The end result is good BP control, but fewer visits with the physician (see graph above). I don't think that routine BP measurement is a good use of my time, but I have switched from Fee for Service to a capitated payment system; this rewards efficiency instead of service intensity--there are pros and cons to that.
I can look at my data and plan further improvements because I now have "Well-Tempered charts". What I mean by that is that I have tried to enter good data, and to enter it consistently so that I can search it later. It was a learning process for me; I knew that my data would not be very good in the first year, and would then improve. I now enter "250" (diabetes) only when the patient is diabetic, and not when Impaired fasting glucose (or "pre-diabetes") is present. If I think the patient has angina, but I'm not sure, I will code the diagnosis as 785 (chest pain not yet diagnosed), comment "possible angina"; I code for angina, 413, only once I have the diagnosis. When I search my records, I now know that my diagnoses are highly specific (finding a code for diabetes means that the patient is truly diabetic). The searches may be less sensitive (may miss some diabetics), because some of my patients with pre-diabetes actually have the disease but have not been diagnosed yet.

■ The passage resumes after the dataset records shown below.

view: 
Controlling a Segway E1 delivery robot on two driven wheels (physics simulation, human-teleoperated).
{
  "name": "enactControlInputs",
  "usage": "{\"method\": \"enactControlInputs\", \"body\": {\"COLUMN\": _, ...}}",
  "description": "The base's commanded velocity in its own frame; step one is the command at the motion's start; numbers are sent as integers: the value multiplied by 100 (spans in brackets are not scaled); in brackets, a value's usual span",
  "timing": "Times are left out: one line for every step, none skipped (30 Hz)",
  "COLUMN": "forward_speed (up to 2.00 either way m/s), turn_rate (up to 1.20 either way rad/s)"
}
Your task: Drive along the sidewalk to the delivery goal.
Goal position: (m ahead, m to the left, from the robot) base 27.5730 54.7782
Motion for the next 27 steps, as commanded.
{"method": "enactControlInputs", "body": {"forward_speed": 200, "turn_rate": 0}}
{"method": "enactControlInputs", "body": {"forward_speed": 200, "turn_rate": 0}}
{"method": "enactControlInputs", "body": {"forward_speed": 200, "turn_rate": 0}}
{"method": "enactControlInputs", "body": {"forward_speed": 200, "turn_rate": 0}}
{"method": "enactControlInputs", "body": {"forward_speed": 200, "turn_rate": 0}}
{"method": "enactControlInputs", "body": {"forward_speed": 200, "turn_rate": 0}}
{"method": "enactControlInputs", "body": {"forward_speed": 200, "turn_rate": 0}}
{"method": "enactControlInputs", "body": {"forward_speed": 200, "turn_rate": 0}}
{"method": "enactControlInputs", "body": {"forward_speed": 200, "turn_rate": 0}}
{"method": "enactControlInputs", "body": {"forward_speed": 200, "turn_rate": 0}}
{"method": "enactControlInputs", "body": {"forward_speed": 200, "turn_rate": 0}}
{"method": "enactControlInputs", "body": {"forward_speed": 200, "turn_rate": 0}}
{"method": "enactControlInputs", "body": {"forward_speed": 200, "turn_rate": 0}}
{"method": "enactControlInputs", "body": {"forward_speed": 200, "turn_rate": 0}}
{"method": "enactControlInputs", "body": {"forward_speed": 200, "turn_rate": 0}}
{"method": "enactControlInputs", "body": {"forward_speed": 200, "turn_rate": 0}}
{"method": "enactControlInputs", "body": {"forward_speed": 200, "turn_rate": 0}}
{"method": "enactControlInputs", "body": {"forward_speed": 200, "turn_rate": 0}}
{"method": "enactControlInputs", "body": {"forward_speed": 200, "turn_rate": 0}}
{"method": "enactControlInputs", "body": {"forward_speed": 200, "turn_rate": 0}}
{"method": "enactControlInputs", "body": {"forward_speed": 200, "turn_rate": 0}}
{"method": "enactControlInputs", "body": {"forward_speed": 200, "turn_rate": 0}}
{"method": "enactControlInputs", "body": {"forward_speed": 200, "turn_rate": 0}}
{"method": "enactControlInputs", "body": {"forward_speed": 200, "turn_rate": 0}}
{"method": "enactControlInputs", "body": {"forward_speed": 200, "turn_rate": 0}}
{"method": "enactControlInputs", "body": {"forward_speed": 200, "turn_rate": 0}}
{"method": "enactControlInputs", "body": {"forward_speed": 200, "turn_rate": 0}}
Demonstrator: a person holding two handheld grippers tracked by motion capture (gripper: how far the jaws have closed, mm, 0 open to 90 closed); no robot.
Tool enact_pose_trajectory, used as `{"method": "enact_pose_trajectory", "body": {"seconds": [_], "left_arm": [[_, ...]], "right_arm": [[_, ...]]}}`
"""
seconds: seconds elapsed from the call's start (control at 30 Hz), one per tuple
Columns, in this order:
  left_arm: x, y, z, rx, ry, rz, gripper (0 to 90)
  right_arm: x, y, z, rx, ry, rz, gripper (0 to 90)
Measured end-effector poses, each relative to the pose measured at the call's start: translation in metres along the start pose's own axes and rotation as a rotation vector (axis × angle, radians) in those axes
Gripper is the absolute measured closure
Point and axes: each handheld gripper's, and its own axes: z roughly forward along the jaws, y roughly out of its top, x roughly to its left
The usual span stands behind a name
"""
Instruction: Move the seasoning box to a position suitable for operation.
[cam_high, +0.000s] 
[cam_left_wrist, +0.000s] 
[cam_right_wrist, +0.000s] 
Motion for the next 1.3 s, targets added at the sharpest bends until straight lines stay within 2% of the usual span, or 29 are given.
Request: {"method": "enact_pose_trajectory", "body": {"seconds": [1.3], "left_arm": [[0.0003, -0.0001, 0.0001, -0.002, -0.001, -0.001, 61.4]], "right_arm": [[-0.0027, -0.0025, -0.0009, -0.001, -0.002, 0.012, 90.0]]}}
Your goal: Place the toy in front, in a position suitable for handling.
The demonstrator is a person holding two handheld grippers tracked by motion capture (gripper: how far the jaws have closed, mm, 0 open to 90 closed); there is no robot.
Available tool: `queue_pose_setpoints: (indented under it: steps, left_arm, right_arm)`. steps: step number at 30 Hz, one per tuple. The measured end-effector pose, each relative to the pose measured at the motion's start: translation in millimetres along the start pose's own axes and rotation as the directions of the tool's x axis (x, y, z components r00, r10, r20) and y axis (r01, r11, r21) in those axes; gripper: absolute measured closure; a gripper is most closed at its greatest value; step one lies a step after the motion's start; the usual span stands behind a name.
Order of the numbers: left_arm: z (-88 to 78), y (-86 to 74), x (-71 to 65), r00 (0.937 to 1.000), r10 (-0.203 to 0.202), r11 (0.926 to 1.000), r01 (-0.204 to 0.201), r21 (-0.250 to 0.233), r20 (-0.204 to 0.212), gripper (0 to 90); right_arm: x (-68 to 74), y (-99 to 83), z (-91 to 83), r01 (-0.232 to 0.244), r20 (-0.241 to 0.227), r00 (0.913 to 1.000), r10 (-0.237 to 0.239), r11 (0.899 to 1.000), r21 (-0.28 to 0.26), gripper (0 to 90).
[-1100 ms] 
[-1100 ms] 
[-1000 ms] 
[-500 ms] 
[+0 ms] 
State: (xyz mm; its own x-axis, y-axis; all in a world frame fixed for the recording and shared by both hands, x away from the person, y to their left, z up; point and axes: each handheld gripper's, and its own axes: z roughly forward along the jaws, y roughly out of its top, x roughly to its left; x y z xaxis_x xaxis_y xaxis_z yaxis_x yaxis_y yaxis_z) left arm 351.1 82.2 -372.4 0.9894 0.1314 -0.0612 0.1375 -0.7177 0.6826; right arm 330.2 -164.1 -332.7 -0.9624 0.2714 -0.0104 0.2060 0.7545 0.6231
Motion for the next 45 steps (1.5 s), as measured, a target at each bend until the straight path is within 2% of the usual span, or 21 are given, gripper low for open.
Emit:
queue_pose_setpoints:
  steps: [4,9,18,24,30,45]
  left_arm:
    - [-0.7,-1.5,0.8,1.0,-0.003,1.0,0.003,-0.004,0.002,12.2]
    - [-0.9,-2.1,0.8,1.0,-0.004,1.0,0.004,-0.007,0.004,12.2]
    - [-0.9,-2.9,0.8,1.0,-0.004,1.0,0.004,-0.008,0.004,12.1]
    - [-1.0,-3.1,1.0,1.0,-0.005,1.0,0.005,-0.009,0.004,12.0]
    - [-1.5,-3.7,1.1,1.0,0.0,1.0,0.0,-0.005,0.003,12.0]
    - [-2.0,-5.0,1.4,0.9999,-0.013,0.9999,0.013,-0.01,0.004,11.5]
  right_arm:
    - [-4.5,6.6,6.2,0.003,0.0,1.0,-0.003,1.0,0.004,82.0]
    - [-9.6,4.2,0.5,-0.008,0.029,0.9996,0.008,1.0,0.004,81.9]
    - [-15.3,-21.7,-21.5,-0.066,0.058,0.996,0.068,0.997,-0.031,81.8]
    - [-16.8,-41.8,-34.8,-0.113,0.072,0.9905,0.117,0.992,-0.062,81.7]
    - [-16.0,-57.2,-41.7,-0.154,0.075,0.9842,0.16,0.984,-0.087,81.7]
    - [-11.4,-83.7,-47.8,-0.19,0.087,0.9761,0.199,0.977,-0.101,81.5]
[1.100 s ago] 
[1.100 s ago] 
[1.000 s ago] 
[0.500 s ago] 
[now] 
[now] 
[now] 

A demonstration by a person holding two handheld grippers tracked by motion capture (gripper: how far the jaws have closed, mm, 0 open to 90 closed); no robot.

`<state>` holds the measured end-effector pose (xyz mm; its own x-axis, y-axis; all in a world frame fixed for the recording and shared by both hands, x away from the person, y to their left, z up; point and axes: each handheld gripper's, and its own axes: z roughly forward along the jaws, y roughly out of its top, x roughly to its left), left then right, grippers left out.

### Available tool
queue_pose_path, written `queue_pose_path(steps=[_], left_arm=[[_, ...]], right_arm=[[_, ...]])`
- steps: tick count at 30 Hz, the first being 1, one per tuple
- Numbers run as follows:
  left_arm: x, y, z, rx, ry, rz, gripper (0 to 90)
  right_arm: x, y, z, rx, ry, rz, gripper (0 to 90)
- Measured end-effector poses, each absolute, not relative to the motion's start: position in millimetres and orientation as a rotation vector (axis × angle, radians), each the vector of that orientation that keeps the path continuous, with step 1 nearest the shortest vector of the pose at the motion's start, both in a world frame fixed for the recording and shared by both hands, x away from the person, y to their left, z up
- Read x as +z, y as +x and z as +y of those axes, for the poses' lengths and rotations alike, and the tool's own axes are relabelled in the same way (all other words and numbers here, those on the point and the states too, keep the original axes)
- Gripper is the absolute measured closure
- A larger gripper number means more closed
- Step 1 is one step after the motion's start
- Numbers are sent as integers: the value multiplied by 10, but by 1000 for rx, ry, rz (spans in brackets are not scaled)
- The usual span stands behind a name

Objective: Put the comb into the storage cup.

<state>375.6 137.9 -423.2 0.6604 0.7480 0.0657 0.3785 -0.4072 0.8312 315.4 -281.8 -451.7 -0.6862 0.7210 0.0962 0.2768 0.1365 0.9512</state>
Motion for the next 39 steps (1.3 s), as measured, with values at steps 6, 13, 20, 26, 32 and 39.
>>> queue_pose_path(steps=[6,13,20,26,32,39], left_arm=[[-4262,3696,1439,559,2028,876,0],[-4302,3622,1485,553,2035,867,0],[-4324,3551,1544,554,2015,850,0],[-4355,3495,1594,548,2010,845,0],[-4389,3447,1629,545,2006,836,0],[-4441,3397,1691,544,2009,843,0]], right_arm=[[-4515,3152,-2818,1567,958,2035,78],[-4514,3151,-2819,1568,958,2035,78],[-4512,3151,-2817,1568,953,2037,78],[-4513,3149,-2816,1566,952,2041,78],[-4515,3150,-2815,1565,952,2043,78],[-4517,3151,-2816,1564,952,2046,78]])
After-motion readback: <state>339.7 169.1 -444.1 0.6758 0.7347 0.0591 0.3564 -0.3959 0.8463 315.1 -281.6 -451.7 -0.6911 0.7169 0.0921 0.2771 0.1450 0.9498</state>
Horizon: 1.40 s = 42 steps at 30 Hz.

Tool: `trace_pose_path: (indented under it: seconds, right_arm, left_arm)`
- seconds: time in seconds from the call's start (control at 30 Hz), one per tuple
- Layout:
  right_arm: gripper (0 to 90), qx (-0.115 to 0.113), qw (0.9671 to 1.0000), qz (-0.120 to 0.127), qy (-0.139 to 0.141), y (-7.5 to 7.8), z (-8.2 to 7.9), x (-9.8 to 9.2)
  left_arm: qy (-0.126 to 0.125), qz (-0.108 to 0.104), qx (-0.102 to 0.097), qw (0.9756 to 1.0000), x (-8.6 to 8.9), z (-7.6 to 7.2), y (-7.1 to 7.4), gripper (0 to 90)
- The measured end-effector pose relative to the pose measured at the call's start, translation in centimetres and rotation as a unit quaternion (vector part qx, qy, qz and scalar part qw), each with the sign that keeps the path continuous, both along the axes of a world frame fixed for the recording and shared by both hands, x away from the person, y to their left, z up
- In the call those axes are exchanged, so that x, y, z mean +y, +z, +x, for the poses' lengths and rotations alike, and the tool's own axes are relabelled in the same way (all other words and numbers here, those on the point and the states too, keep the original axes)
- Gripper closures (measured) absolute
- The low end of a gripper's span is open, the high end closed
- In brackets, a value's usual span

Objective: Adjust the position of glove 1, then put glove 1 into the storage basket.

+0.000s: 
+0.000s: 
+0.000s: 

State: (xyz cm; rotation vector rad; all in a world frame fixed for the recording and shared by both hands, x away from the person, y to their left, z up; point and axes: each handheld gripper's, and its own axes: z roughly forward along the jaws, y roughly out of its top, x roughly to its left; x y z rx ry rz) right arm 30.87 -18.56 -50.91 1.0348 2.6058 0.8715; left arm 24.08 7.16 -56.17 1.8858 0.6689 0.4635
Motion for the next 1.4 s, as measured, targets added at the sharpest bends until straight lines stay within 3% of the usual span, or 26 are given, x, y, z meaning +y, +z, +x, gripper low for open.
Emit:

This coding schema in my brain applies to important chronic conditions, because I really do want to identify patients with on-going problems that I want to manage better. I am less careful with minor conditions, such as colds; I may identify a cold as laryngitis or acute bronchitis (when they get an antibiotic).
Even though the EMR system allows me to use free text for conditions, I have limited this. I think trying to search for "DM II", "diabetes", "T2D" etc has far less value that coding the problem properly--even if you never misspell the condition.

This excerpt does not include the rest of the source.